04/09/2010, 10:01:26 AM

The Deputy leader of the Conservative Group on Sandwell Council has quit the party and joined Labour saying the behaviour of gaffe prone Michael Gove made her “ashamed to be a Conservative.”

When Gove announced the cuts to the Building Schools for the Future programme early this year he said he was halving the number of projects – more than 700 schools. But according to the first list published Sandwell was safe.

However the following day discord erupted. Gove had got his facts wrong. The department was very sorry but some of the schools would not be receiving the investment. How many? All of them.

Gove then promised Council Leader Darren Cooper that he would visit Sandwell to meet with parents and apologise for the cock up. The Department for Education later cancelled Mr Gove’s visit to Sandwell citing “diary pressures.”

On resigning from the Conservative Party and joining Labour Cllr Elaine Costigan said:

It is now absolutely clear that the Labour Party is the only party that cares about places like Sandwell.
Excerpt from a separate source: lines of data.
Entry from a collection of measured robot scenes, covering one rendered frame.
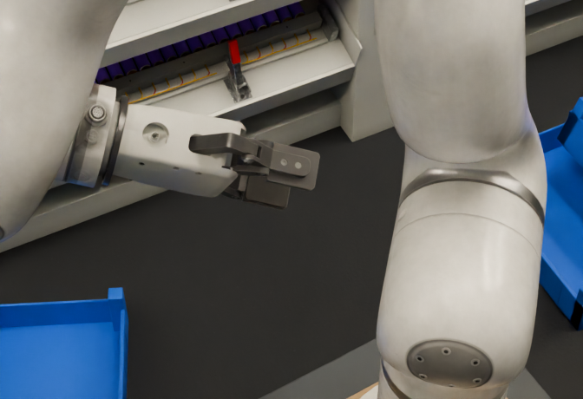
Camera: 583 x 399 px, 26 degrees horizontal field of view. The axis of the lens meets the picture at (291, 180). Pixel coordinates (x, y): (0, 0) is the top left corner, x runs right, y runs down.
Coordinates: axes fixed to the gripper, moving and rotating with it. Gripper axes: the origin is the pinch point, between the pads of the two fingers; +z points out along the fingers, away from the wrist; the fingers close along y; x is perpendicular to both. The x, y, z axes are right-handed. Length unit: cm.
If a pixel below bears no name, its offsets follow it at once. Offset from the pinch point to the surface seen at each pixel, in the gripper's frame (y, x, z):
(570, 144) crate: 62, -30, 53
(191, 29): 56, -31, -5
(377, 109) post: 79, -33, 28
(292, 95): 72, -30, 13
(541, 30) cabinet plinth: 82, -54, 54
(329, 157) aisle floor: 83, -25, 23
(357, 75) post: 71, -35, 22
This community has been treated with utter contempt by the government over the slashing of the school building programme and when Michael Gove backed out of his promise to come and apologise to the parents, pupils and staff he had so badly let down, I felt ashamed to be a Conservative.

I am delighted to join the Labour Party, now the only party fighting for the ordinary hardworking people of this community.

(more…)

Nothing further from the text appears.